Isoflurane--a study of its adrenoceptor interaction in the isolated rat parotid gland.

Adrenergic receptor interaction with isoflurane was studied in an in vitro rat parotid gland model in which beta-adrenoceptor agonists evoke amylase release and alpha-adrenoceptor agonists induce potassium secretion from parotid cells. The amylase secretory studies were performed using a batch-incubation technique, and potassium efflux was evaluated using 86Rb+ as a probe for K+. Isoflurane was dissolved in a fat emulsion, which of its own had no secretory effect. Isoflurane induced a dose-dependent amylase release that was unaffected by beta-adrenergic blockade with propranolol and metoprolol.
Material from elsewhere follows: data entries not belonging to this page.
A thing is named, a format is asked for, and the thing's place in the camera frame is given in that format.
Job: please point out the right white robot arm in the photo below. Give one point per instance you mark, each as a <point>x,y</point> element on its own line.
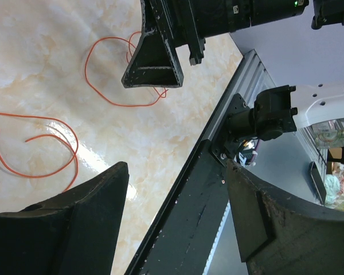
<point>275,111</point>

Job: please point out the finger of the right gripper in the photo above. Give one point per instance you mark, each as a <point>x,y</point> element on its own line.
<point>154,64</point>

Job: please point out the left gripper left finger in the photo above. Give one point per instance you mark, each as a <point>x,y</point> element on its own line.
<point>74,232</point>

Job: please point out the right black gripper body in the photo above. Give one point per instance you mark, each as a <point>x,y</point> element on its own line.
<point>167,25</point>

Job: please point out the grey cable duct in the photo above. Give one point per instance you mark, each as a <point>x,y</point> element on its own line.
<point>216,239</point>

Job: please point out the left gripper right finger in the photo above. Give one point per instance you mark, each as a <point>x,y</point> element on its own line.
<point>280,233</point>

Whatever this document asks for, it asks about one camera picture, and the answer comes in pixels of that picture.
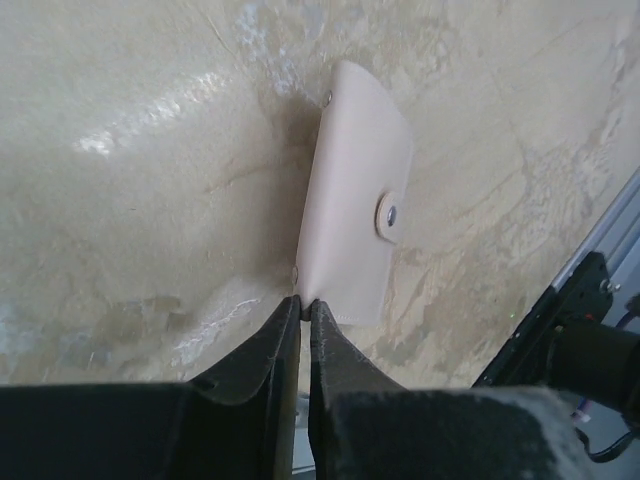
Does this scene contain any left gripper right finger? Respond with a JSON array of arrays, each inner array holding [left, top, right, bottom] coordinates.
[[309, 300, 593, 479]]

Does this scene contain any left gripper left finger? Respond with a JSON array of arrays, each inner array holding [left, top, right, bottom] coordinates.
[[1, 296, 300, 479]]

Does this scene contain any black base frame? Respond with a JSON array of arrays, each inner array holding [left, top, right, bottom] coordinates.
[[472, 249, 640, 480]]

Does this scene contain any aluminium frame rail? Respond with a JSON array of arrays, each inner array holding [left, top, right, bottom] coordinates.
[[549, 164, 640, 291]]

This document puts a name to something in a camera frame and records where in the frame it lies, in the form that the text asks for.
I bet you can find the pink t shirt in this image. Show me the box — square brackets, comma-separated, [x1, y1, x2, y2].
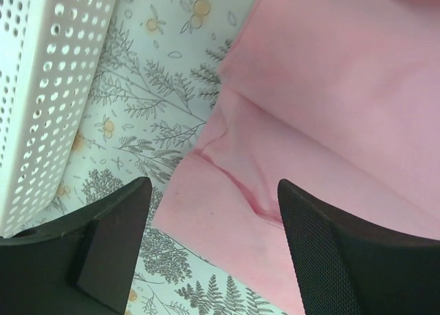
[153, 0, 439, 314]

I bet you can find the floral table mat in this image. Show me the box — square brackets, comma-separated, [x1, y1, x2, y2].
[41, 0, 286, 315]

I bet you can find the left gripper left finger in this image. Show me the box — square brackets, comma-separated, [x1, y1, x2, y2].
[1, 177, 152, 315]

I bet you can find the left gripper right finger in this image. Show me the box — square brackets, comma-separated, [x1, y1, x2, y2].
[278, 180, 439, 314]

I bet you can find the white plastic basket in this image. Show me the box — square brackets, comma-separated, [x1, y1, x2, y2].
[1, 0, 116, 237]

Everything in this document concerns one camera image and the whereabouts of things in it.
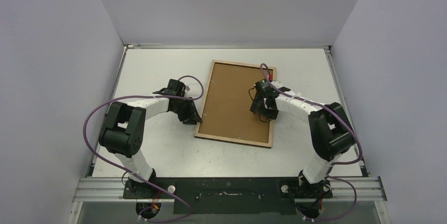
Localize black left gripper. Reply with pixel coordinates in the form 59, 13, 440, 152
172, 97, 201, 125

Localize brown frame backing board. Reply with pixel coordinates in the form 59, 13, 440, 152
198, 63, 274, 144

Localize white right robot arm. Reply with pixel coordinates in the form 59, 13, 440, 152
250, 79, 356, 198

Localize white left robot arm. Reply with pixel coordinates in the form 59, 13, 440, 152
99, 79, 202, 198

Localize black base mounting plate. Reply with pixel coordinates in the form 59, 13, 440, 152
122, 177, 333, 215

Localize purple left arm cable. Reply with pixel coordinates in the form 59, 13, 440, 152
82, 75, 205, 223

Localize aluminium rail front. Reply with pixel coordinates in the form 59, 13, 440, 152
72, 177, 387, 202

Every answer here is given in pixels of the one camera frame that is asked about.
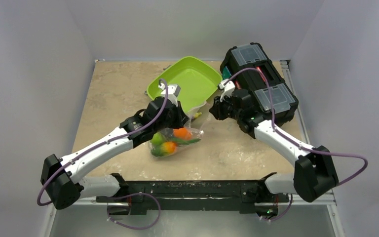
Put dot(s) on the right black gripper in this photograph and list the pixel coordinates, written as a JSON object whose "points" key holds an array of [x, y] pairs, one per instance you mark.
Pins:
{"points": [[218, 109]]}

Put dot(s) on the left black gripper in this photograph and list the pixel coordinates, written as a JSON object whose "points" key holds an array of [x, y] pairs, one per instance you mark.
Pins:
{"points": [[181, 118]]}

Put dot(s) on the clear zip top bag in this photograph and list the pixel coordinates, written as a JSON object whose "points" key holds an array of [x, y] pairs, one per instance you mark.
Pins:
{"points": [[169, 141]]}

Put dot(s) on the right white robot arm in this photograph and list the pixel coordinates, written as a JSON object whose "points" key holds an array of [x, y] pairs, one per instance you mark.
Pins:
{"points": [[314, 171]]}

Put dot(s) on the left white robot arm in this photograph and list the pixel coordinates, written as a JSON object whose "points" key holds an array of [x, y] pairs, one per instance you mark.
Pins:
{"points": [[65, 180]]}

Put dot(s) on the orange fake fruit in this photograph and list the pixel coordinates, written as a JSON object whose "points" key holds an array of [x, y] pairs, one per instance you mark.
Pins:
{"points": [[182, 133]]}

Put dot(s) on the green fake bean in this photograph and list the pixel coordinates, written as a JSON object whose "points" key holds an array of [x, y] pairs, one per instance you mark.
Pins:
{"points": [[181, 142]]}

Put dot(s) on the green fake fruit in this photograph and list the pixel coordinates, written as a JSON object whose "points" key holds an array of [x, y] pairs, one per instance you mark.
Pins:
{"points": [[157, 139]]}

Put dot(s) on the green plastic tray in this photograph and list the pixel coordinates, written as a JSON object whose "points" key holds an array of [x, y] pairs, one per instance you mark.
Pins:
{"points": [[198, 81]]}

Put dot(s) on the black Delixi toolbox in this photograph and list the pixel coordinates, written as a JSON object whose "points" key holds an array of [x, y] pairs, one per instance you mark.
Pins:
{"points": [[259, 79]]}

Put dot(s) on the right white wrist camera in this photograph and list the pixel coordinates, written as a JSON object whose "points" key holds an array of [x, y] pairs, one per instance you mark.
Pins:
{"points": [[227, 87]]}

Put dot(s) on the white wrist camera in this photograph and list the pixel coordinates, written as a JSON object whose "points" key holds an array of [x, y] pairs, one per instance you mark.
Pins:
{"points": [[227, 87], [171, 92]]}

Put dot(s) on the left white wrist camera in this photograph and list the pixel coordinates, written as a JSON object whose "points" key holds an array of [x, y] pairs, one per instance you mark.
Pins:
{"points": [[171, 92]]}

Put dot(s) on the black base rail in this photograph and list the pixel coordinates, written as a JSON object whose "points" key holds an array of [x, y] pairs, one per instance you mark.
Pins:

Isoflurane also induced a significant efflux of 86Rb+ that could not be inhibited by the alpha-adrenoceptor antagonist, phentolamine. Dinitrophenol, an uncoupler of oxidative phosphorylation, had no effect on the isoflurane-induced enzyme release, indicating that amylase secretion occurred by passive leakage. It is suggested that isoflurane has no direct action on alpha- or beta-adrenoceptors. Isoflurane, however, induces potent cellular events that might be due to an unspecific effect on the cell membrane, thereby causing changes in membrane permeability.